Dataset excerpts:
-------------------------

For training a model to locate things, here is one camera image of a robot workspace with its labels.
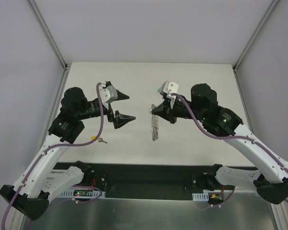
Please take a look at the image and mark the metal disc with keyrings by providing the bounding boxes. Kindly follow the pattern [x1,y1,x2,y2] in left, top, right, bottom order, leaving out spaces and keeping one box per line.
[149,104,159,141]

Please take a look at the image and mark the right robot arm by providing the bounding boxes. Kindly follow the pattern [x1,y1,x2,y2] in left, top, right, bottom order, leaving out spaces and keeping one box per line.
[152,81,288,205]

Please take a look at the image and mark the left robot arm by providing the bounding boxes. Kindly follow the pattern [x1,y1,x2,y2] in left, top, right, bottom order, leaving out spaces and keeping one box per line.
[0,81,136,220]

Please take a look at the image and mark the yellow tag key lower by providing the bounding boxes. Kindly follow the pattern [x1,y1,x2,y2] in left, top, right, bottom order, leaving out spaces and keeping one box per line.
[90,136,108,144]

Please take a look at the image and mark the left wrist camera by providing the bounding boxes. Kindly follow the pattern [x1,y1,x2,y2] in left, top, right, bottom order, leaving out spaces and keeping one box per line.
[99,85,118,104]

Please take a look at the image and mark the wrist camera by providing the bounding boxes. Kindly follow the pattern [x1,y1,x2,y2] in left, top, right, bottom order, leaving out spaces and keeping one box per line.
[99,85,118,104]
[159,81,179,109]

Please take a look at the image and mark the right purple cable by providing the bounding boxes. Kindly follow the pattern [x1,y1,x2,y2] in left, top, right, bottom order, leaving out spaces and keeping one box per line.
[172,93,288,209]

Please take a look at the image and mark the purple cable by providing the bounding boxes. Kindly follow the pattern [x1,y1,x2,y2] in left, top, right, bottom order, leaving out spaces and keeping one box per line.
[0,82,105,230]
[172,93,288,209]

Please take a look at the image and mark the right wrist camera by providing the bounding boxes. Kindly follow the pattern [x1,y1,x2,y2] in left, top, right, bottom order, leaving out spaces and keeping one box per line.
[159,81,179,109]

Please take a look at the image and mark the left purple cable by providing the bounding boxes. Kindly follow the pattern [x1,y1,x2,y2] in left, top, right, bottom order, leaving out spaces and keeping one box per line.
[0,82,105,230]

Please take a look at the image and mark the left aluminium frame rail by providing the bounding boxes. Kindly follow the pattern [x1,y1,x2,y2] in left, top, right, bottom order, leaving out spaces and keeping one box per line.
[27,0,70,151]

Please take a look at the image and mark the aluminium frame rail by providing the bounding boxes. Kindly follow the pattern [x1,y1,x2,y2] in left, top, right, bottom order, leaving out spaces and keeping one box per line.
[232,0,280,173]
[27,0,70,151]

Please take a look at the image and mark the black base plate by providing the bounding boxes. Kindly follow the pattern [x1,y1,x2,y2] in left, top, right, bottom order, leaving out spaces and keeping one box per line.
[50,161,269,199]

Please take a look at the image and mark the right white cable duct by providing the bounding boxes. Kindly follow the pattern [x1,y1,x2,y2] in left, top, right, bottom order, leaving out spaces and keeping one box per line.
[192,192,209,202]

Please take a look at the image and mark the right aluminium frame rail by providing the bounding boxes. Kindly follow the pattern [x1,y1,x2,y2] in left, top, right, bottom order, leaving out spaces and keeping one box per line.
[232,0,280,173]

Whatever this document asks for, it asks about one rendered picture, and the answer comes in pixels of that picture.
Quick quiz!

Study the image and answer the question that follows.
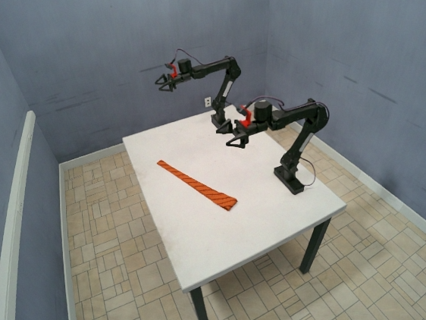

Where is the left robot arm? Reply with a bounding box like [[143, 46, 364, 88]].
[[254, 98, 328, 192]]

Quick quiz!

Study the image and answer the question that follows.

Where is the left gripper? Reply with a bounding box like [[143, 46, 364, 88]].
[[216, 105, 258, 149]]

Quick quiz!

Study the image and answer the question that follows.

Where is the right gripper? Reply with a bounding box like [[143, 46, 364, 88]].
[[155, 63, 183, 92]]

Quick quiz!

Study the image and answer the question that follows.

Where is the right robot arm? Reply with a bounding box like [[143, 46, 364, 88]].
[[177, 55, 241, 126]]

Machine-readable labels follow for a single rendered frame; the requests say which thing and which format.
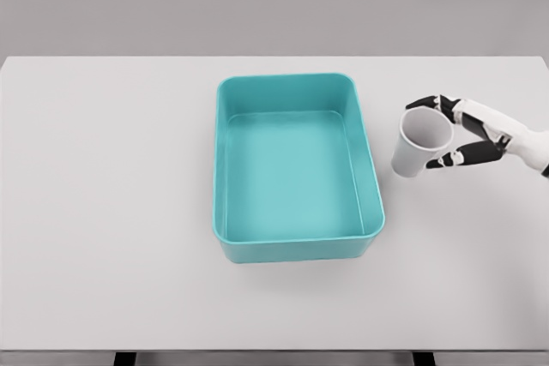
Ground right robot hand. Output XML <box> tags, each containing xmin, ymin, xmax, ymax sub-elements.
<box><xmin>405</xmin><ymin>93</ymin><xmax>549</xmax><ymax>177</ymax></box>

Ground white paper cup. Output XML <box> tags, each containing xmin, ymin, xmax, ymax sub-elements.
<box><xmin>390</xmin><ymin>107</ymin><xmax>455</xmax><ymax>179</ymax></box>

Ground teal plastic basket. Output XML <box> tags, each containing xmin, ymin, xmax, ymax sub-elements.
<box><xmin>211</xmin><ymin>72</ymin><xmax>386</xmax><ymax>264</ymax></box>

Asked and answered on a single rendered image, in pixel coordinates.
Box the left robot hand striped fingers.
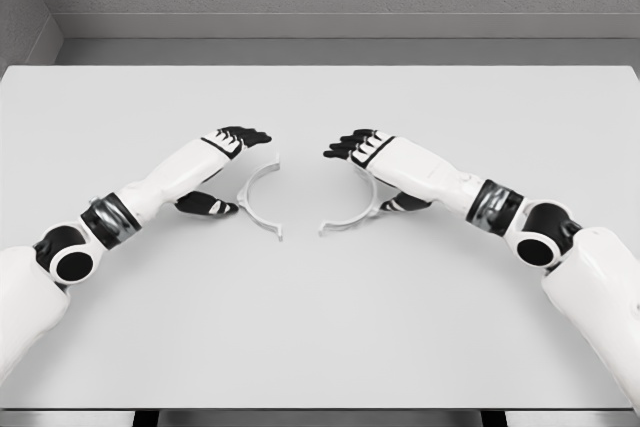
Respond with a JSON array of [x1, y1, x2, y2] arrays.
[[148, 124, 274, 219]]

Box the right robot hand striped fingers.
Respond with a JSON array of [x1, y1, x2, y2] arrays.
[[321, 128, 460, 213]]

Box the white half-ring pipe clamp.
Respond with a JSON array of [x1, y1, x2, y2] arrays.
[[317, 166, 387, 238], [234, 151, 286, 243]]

-------------------------

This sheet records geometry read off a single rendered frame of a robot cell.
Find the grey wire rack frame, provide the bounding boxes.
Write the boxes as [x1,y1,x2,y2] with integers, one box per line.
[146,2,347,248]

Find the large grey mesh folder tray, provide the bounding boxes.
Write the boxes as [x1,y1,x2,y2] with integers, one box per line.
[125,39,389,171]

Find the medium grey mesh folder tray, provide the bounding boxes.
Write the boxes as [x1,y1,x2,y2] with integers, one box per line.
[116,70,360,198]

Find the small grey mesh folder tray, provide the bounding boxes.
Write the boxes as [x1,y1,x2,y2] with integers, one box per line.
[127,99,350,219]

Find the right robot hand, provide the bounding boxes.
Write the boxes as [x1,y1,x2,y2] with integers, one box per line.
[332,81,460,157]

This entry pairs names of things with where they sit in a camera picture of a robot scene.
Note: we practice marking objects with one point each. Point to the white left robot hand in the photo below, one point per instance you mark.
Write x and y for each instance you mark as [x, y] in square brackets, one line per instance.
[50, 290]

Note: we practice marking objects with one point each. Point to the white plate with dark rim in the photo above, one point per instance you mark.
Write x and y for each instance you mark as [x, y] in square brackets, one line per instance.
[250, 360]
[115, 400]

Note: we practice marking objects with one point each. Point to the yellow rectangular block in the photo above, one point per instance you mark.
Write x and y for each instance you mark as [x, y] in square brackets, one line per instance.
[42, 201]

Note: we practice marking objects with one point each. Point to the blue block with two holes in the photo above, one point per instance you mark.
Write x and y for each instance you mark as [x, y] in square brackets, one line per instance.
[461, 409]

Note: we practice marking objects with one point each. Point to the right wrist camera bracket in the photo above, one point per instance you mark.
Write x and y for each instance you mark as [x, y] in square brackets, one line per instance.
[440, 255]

-------------------------

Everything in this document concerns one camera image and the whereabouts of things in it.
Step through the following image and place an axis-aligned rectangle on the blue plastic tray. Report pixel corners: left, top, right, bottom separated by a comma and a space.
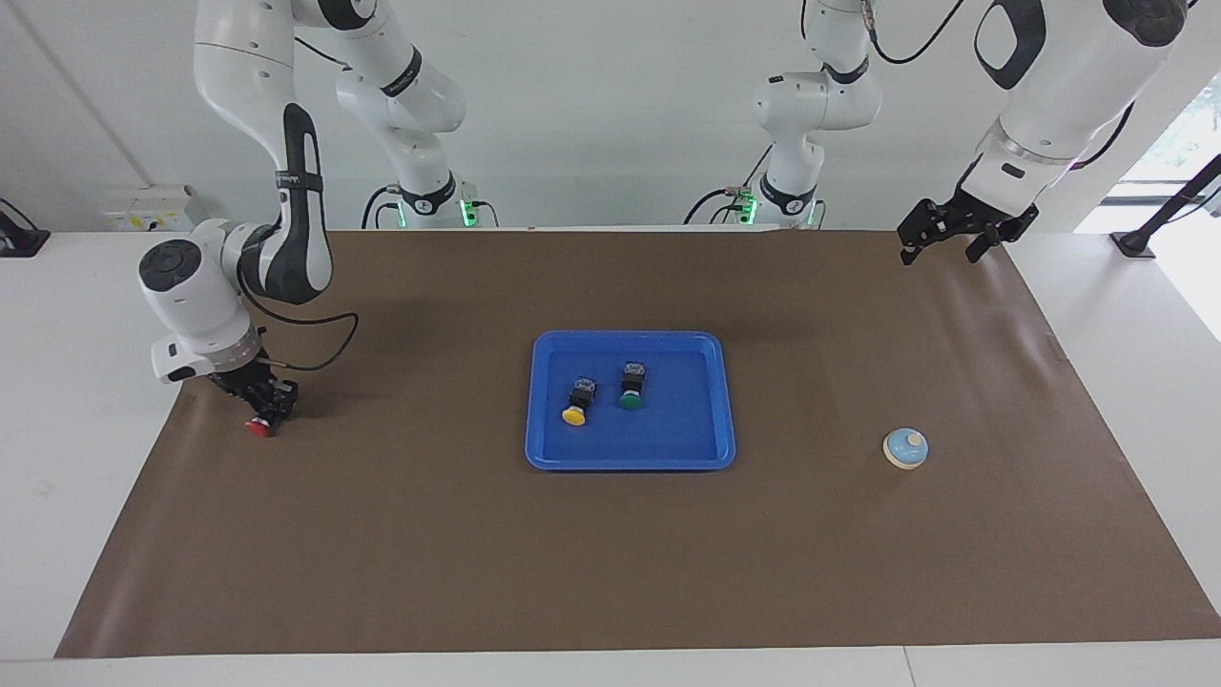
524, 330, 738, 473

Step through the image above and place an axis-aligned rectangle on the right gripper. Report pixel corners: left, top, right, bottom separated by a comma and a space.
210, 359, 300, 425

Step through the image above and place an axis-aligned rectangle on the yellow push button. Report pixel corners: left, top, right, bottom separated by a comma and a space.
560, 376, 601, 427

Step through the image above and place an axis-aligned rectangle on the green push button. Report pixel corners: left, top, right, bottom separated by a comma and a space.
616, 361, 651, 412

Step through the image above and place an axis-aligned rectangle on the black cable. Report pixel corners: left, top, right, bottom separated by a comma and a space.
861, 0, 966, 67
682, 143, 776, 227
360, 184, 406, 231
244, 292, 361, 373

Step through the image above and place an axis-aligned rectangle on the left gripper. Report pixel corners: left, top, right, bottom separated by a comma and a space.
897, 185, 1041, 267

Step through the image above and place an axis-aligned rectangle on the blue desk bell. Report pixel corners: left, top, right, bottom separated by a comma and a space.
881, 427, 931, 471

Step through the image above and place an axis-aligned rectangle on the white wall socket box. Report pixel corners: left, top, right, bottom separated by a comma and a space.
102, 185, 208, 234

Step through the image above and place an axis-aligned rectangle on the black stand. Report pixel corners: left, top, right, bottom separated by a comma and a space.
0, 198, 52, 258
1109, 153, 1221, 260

-------------------------

• **EXERCISE PROMPT**: Look through the records and give only the number of lines where the string "xmax" appears.

• **RESULT FOR THIS TASK**: 6